What you will do: At the line containing "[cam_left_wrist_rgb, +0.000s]", begin an exact copy of the lines below and continue through the final one, with no pictures.

══ Material provided

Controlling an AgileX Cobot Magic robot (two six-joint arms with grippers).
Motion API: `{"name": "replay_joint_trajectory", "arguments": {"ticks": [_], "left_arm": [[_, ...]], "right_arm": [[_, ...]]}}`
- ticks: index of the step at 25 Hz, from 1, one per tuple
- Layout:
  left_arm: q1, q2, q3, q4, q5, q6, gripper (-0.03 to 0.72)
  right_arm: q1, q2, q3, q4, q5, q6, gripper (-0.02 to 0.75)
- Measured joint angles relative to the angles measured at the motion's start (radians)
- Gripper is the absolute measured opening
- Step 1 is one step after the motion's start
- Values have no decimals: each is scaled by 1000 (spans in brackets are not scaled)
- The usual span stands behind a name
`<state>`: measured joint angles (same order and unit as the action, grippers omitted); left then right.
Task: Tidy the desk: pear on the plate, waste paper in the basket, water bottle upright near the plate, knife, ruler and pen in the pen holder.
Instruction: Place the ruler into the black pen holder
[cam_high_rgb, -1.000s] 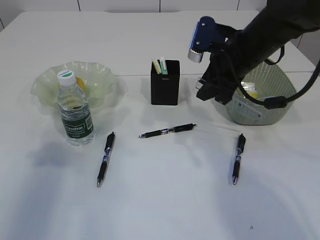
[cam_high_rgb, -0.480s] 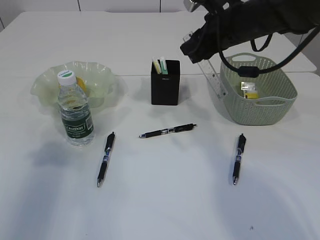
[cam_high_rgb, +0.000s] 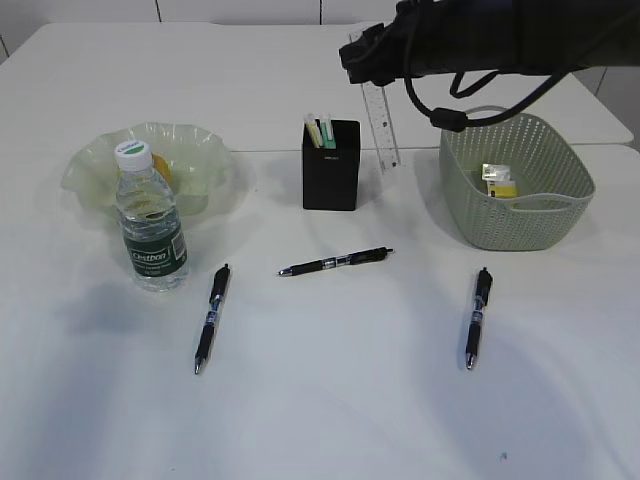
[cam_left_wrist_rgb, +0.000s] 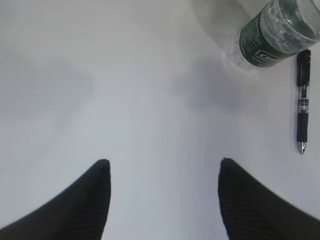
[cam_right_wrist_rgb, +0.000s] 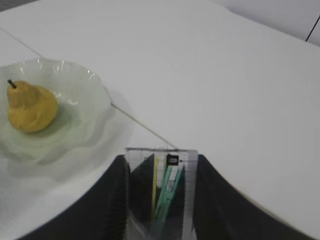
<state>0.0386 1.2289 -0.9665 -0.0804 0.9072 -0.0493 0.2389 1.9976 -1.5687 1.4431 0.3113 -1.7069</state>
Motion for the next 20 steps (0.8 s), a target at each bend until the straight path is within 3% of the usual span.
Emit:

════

Answer to this task:
[cam_left_wrist_rgb, +0.000s] 
[cam_right_wrist_rgb, +0.000s] 
<state>0.0386 1.2289 -0.9665 -0.0804 0.9072 -0.0493 0.2389 1.9976 -1.5687 1.4431 0.3113 -1.7069</state>
Motion for the next 20 steps (0.8 s), a target at each bend until the straight path is within 3% of the usual span.
Emit:

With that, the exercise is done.